### DESCRIPTION OF THE TASK
Give an exact copy of the lines from the beginning of the listing below to the "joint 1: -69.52" line, inclusive.

════════

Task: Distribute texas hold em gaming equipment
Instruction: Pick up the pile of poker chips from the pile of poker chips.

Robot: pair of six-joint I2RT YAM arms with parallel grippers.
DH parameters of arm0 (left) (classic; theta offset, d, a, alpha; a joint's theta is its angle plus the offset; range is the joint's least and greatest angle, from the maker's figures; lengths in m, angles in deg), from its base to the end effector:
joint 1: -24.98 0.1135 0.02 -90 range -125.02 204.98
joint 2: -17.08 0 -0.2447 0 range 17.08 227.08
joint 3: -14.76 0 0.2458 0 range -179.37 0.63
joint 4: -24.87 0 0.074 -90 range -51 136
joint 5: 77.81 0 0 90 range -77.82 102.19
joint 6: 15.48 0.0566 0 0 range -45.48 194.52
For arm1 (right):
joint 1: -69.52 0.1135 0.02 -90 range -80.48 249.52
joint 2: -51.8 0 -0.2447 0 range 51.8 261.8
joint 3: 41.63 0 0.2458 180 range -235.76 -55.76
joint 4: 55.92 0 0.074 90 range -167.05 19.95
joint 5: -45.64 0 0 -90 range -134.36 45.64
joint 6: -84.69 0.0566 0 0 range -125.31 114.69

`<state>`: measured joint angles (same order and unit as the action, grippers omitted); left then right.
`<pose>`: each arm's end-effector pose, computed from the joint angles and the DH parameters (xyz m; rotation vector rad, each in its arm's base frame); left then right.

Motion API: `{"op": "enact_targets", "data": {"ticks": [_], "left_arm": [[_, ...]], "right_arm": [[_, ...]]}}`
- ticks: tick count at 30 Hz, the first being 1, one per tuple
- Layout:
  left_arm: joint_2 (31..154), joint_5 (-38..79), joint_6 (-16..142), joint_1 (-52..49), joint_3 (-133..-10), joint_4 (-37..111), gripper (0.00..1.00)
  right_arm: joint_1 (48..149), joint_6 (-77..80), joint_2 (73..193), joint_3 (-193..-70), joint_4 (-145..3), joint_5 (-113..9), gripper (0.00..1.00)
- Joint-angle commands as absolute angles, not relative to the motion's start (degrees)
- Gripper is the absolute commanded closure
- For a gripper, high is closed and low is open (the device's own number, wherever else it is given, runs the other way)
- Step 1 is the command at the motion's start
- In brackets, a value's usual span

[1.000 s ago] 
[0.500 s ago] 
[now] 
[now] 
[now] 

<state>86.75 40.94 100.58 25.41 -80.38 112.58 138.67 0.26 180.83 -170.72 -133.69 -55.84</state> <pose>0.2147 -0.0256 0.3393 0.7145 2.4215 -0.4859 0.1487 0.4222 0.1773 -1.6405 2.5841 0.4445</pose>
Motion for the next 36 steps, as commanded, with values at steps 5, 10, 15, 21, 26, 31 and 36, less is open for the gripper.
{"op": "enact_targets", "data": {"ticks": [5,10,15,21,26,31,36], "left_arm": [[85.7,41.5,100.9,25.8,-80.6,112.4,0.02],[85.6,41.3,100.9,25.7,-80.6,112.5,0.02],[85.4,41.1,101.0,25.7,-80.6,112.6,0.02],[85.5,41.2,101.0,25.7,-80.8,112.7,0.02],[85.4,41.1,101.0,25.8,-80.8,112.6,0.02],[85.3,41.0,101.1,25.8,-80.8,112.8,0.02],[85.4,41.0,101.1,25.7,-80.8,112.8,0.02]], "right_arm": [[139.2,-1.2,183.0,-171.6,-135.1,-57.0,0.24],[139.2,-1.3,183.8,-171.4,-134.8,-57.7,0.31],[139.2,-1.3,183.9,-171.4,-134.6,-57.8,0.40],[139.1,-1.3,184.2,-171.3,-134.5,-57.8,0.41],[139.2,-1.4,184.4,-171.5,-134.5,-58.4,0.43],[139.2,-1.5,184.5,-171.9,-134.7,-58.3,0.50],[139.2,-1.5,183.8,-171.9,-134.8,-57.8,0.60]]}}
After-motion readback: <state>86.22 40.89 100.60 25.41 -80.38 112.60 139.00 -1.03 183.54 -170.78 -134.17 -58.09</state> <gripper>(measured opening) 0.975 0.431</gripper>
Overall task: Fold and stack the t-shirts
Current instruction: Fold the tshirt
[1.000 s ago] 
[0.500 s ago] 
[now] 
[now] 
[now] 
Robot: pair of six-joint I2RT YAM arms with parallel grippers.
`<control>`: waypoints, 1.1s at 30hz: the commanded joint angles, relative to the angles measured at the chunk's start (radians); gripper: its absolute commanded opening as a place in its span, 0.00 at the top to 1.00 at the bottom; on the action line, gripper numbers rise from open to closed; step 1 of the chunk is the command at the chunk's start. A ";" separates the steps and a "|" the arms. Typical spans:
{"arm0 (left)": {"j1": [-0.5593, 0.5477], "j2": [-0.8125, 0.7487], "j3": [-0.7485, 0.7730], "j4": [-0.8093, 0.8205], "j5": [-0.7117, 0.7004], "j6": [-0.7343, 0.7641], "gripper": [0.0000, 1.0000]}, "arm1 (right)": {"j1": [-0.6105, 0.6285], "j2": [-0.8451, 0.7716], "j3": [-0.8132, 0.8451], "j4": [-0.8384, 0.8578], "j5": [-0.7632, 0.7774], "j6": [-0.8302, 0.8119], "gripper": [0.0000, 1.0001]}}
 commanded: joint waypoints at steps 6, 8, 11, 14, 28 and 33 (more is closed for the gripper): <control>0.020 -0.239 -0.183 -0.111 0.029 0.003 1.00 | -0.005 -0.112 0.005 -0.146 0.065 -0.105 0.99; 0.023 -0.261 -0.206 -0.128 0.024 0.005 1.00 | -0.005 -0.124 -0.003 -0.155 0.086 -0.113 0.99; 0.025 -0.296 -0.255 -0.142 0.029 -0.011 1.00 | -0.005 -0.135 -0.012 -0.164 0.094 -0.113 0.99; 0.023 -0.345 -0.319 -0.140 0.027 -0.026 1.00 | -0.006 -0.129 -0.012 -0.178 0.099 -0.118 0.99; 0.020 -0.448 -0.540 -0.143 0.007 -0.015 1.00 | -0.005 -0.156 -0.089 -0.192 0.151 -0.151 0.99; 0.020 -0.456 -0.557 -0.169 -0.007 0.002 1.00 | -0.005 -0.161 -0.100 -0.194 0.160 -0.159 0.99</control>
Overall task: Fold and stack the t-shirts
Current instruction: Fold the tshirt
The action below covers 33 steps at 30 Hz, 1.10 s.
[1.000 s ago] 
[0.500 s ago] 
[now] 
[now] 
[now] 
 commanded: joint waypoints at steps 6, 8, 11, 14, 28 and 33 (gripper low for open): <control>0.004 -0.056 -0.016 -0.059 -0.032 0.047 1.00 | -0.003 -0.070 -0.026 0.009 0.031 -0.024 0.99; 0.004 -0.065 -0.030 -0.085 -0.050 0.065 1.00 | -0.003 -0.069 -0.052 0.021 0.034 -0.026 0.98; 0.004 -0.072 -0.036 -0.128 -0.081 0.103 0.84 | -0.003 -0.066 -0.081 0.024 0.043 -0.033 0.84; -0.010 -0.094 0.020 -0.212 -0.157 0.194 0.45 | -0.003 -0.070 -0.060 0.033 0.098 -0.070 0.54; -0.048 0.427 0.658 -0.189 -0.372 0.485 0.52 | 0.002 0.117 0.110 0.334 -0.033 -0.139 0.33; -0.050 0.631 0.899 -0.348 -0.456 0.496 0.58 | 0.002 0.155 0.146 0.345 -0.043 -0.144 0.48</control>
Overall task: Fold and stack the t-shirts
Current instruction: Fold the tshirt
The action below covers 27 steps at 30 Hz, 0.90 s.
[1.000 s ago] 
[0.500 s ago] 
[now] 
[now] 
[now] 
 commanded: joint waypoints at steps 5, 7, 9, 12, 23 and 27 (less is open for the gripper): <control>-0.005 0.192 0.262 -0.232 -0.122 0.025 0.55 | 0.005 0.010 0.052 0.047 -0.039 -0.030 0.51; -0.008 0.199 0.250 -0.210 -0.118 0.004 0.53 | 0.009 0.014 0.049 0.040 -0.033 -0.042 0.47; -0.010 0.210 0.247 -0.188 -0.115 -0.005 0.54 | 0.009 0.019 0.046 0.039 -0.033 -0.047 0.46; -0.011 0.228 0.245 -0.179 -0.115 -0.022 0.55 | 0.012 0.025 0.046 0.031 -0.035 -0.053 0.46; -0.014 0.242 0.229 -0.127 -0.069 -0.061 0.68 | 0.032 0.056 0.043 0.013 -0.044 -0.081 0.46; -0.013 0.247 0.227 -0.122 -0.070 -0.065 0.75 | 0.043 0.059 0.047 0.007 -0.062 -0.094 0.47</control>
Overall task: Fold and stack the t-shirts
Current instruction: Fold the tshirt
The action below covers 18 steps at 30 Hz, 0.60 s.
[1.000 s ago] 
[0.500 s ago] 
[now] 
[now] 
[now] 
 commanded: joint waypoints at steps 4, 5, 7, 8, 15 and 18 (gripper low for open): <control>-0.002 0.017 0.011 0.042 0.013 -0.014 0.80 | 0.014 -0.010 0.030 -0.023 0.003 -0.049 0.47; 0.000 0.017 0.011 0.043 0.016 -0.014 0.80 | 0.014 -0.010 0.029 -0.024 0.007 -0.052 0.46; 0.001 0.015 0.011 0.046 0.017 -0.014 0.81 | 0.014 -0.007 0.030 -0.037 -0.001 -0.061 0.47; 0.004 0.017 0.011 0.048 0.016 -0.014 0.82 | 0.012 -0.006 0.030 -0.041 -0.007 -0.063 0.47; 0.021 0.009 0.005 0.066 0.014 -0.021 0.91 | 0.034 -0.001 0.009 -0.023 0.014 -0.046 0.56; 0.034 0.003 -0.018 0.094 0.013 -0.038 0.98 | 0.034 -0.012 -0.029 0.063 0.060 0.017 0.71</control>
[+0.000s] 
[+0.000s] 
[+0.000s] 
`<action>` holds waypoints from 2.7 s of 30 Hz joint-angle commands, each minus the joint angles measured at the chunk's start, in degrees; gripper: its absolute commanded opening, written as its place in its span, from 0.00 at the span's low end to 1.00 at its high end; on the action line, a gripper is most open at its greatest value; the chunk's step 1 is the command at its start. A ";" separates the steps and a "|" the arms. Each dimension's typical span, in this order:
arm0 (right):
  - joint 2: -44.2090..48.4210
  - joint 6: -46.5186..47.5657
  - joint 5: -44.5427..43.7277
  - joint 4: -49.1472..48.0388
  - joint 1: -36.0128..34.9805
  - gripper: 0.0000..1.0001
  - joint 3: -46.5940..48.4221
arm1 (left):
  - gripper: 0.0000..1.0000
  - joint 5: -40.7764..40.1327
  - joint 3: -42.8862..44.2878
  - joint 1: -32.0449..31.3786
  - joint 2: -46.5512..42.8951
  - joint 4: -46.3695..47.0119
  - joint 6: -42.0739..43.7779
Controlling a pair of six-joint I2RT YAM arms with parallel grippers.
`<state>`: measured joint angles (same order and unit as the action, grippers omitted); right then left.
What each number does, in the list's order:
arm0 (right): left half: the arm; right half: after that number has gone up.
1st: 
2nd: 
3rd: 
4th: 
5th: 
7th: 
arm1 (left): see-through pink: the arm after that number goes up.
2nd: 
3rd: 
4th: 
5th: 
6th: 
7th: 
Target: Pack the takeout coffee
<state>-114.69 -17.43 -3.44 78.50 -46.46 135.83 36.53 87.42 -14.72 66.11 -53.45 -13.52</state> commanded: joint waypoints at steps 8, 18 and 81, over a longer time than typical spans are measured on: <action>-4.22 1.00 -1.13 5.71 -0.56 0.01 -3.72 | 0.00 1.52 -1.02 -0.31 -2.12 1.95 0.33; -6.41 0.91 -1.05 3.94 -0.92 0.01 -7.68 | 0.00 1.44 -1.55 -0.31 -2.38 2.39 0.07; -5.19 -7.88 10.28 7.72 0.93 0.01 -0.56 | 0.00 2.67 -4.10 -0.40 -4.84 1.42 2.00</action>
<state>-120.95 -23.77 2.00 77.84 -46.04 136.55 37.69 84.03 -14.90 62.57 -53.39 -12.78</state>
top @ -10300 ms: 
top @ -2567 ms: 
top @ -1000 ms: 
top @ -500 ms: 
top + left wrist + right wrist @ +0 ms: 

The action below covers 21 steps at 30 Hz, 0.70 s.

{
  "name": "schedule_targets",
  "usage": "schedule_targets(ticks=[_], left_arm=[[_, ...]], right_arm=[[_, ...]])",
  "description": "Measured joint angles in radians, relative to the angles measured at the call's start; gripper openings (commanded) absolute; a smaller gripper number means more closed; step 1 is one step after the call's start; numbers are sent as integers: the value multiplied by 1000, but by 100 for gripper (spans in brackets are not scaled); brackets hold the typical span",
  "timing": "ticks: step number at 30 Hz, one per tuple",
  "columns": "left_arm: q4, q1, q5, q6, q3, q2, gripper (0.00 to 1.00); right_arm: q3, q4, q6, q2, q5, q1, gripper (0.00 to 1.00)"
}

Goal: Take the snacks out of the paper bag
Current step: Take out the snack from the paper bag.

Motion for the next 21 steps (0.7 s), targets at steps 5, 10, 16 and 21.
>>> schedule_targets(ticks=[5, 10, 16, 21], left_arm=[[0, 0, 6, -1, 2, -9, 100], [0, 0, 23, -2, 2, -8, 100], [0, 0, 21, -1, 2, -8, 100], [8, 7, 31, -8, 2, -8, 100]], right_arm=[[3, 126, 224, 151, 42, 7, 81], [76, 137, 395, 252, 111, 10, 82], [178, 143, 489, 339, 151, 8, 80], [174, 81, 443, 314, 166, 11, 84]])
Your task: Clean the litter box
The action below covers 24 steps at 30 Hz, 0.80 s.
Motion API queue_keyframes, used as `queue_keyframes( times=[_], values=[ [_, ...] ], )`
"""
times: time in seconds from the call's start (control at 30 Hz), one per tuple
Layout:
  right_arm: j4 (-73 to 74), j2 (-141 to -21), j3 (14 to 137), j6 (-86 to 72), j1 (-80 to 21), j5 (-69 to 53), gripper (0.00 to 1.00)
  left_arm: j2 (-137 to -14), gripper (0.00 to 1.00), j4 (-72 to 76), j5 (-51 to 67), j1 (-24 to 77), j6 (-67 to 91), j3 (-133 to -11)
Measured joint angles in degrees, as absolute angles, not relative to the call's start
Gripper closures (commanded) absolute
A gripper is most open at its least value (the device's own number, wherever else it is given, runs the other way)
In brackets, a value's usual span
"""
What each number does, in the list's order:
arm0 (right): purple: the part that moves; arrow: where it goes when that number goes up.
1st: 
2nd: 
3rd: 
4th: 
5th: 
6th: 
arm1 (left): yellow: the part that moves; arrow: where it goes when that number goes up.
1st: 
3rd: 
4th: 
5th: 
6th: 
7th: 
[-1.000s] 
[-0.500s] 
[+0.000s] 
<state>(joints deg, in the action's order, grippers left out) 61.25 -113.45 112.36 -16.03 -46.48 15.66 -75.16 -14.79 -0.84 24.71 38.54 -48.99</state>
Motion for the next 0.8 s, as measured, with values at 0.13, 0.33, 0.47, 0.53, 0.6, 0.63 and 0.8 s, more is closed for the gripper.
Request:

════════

### COMPLETED TASK
Task: Distribute texas hold em gaming equipment
Instruction: Pick up the pile of poker chips from the pile of poker chips.

Robot: pair of six-joint I2RT YAM arms with parallel grippers.
DH parameters of arm0 (left) (classic; theta offset, d, a, alpha; a joint's theta is its angle plus the offset; range is the joint's least and greatest angle, from the maker's figures; lengths in m, angles in deg), from its base to the end effector:
joint 1: -24.98 0.1135 0.02 -90 range -125.02 204.98
joint 2: -17.08 0 -0.2447 0 range 17.08 227.08
joint 3: -14.76 0 0.2458 0 range -179.37 0.63
joint 4: -24.87 0 0.074 -90 range -51 136
joint 5: 77.81 0 0 90 range -77.82 102.19
joint 6: 15.48 0.0566 0 0 range -45.48 194.52
For arm1 (right):
joint 1: -69.52 0.1135 0.02 -90 range -80.48 249.52

This exercise has now been fully answered.